▸ **WHAT YOU WILL DO**
What lines in the data hold the string "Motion"? Show them.

▸ **GIVEN DATA**

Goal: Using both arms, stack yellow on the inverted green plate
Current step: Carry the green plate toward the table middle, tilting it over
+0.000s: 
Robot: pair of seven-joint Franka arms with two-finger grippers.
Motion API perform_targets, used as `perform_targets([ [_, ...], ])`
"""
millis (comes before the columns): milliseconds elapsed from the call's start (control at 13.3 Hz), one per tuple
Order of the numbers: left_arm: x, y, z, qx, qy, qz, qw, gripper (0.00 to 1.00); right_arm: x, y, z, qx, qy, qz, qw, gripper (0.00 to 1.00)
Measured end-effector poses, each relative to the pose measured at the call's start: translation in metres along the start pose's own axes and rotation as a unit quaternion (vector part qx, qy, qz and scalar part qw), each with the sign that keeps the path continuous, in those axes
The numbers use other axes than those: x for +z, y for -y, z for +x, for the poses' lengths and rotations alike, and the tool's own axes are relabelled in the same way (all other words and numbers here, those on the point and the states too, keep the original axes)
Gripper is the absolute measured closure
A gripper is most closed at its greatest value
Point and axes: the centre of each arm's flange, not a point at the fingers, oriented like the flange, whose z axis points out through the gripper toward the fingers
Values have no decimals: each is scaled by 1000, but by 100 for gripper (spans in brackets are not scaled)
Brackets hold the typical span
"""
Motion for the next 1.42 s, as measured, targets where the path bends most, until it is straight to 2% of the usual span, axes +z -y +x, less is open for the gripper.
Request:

▸ **TASK ANSWER**
Motion API perform_targets, used as `perform_targets([ [_, ...], ])`
Motion for the next 1.42 s, as measured, targets where the path bends most, until it is straight to 2% of the usual span, axes +z -y +x, less is open for the gripper.

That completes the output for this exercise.